Segment Start: Excerpted records

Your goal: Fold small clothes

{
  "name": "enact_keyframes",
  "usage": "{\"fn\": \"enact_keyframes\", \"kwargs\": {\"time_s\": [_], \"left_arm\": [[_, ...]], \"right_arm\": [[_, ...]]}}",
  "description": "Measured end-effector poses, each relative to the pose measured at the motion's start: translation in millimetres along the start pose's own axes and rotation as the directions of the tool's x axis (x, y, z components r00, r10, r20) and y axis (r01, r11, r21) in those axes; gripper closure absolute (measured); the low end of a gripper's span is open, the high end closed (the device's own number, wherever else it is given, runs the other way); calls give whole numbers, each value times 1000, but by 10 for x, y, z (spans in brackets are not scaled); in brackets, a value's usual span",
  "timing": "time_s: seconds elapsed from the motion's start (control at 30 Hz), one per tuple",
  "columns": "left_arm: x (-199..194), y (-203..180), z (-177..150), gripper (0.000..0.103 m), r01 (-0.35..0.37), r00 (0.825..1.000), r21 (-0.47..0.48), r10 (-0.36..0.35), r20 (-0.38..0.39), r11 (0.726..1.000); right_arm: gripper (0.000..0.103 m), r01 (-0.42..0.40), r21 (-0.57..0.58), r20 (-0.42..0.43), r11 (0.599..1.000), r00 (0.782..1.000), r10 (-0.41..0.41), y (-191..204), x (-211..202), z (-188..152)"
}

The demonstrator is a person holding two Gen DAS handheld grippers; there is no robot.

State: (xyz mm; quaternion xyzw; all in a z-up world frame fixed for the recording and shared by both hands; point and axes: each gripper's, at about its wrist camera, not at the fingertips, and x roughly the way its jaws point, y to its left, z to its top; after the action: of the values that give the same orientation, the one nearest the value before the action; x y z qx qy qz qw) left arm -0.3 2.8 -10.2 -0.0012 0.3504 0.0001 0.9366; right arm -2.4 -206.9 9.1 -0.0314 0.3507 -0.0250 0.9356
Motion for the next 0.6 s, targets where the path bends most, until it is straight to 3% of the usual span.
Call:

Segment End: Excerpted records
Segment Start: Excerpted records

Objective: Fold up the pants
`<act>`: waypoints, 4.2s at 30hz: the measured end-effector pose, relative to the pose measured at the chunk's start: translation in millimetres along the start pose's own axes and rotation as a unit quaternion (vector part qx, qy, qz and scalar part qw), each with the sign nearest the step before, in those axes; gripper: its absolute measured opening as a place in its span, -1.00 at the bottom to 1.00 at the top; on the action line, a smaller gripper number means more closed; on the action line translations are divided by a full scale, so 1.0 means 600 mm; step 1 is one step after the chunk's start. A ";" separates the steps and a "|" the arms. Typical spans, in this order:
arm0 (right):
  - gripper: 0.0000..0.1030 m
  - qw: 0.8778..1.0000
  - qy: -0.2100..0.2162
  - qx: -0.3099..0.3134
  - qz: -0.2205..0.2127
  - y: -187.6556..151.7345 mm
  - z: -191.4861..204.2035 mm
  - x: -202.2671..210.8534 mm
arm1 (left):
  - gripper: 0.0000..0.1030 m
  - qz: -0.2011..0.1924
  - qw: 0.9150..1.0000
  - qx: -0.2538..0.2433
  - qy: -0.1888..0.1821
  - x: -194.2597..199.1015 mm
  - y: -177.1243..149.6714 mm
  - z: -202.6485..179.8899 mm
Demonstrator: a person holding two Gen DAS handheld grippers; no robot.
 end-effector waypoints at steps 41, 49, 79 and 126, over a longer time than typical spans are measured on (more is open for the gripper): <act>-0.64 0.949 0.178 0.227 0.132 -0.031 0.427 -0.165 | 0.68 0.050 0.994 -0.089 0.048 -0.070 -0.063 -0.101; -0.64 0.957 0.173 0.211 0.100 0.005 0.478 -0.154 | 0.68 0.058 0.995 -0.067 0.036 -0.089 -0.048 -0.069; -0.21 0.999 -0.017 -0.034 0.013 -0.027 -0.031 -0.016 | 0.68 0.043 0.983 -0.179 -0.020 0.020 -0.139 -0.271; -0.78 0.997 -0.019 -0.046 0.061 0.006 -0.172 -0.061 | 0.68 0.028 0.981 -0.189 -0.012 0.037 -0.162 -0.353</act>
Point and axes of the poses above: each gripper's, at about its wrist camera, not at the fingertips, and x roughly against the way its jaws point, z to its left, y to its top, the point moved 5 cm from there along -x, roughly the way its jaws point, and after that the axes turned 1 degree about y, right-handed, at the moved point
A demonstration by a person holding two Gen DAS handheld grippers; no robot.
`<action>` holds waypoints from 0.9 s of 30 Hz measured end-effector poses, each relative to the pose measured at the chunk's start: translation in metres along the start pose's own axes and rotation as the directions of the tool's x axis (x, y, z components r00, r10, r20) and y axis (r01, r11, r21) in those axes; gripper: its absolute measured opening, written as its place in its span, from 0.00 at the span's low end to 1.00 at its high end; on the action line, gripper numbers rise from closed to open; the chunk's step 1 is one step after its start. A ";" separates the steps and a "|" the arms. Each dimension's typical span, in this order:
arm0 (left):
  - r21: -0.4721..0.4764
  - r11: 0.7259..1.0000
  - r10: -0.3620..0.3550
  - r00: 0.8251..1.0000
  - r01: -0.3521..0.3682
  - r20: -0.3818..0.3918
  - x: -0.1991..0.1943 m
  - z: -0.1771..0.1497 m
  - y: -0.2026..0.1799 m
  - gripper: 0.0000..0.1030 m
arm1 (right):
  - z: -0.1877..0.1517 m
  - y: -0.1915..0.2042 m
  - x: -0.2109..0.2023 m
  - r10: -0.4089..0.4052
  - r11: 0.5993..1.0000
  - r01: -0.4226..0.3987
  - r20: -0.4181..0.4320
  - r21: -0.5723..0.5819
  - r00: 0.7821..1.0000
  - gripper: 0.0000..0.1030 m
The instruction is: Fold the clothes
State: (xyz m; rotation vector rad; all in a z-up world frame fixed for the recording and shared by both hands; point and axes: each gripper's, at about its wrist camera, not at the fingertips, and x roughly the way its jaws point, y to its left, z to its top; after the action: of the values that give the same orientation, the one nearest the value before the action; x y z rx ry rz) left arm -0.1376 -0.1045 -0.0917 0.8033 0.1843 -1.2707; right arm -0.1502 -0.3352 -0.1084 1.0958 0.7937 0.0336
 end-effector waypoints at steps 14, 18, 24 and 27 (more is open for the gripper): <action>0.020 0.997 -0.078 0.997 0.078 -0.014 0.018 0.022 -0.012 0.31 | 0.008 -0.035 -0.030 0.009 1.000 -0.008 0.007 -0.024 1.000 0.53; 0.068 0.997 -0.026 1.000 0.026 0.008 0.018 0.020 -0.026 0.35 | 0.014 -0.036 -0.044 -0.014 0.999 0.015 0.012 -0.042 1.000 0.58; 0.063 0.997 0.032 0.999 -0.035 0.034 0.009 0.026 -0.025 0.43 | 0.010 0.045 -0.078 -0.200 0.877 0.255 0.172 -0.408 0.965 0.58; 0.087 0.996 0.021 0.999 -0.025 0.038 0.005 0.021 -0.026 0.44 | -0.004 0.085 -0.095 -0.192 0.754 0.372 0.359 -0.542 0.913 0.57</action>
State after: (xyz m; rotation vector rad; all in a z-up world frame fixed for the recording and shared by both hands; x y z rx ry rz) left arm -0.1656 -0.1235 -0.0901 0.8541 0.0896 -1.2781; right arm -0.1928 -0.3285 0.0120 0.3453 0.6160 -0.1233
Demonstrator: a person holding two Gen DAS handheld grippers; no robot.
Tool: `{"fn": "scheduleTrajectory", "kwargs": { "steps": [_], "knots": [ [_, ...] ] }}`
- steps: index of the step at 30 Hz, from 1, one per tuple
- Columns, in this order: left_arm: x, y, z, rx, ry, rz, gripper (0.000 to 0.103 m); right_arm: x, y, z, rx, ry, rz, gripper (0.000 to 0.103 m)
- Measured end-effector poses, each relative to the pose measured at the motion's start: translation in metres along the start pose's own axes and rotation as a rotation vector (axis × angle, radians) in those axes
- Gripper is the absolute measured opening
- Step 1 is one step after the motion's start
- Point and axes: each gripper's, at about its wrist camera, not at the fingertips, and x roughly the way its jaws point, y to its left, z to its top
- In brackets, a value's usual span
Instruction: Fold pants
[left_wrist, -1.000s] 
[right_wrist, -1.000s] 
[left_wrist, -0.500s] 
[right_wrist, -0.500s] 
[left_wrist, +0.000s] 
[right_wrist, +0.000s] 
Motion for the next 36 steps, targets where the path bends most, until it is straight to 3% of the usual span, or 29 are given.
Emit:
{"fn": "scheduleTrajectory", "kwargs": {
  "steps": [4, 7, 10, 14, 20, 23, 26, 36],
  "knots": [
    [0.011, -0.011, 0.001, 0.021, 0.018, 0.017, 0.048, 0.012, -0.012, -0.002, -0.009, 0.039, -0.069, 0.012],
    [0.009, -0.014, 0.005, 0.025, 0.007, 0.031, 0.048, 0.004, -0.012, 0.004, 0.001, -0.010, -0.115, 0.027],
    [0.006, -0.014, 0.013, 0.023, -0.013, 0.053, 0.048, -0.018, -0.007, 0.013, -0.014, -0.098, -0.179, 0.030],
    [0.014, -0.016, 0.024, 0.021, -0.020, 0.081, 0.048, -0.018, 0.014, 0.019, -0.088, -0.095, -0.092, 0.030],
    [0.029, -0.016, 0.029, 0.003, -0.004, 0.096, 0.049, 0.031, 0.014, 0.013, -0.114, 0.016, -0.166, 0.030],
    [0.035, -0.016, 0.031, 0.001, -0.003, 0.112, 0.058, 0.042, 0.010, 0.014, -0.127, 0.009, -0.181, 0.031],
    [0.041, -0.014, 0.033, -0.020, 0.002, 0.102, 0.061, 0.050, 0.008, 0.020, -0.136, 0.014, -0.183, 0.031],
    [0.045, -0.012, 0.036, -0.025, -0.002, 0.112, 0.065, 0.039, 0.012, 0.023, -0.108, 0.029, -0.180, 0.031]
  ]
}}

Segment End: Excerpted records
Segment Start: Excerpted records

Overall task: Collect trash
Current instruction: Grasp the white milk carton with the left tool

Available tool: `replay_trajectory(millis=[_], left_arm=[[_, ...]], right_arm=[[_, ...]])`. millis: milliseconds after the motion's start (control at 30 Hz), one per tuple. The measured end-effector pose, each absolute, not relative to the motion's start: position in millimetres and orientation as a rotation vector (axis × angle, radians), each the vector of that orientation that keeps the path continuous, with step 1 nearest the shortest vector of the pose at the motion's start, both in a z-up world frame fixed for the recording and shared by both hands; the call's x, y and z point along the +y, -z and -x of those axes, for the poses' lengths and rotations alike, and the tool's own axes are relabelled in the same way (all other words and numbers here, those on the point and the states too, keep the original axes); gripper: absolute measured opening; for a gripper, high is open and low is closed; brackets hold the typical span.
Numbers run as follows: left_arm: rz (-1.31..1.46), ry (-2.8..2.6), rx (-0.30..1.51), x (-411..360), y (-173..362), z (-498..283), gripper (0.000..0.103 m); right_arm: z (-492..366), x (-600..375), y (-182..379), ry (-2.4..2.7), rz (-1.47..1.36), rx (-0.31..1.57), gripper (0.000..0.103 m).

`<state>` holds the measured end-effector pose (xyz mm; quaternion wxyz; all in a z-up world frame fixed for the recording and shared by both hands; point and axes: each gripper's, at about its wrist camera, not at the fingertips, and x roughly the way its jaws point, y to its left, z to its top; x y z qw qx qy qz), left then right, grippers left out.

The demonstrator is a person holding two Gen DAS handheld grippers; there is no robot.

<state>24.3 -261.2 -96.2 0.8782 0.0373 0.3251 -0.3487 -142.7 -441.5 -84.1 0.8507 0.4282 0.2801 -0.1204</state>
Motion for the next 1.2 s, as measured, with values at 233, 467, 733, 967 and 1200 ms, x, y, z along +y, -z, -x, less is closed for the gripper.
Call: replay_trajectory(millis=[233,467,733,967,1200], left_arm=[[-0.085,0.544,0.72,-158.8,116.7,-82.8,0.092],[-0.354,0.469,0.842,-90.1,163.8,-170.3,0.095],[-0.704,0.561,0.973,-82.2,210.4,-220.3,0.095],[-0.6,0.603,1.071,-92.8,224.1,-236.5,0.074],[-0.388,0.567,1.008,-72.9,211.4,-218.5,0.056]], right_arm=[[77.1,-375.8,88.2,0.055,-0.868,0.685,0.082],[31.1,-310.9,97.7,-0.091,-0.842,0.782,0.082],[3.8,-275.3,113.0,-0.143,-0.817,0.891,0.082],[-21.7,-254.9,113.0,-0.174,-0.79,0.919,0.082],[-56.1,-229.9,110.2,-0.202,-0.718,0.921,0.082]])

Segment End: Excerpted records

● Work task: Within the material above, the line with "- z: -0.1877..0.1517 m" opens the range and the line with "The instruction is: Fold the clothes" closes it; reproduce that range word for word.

● Your response:
  - z: -0.1877..0.1517 m
  - y: -0.1915..0.2042 m
  - x: -0.2109..0.2023 m
  - r10: -0.4089..0.4052
  - r11: 0.5993..1.0000
  - r01: -0.4226..0.3987
  - r20: -0.4181..0.4320
  - r21: -0.5723..0.5819
  - r00: 0.7821..1.0000
  - gripper: 0.0000..0.1030 m
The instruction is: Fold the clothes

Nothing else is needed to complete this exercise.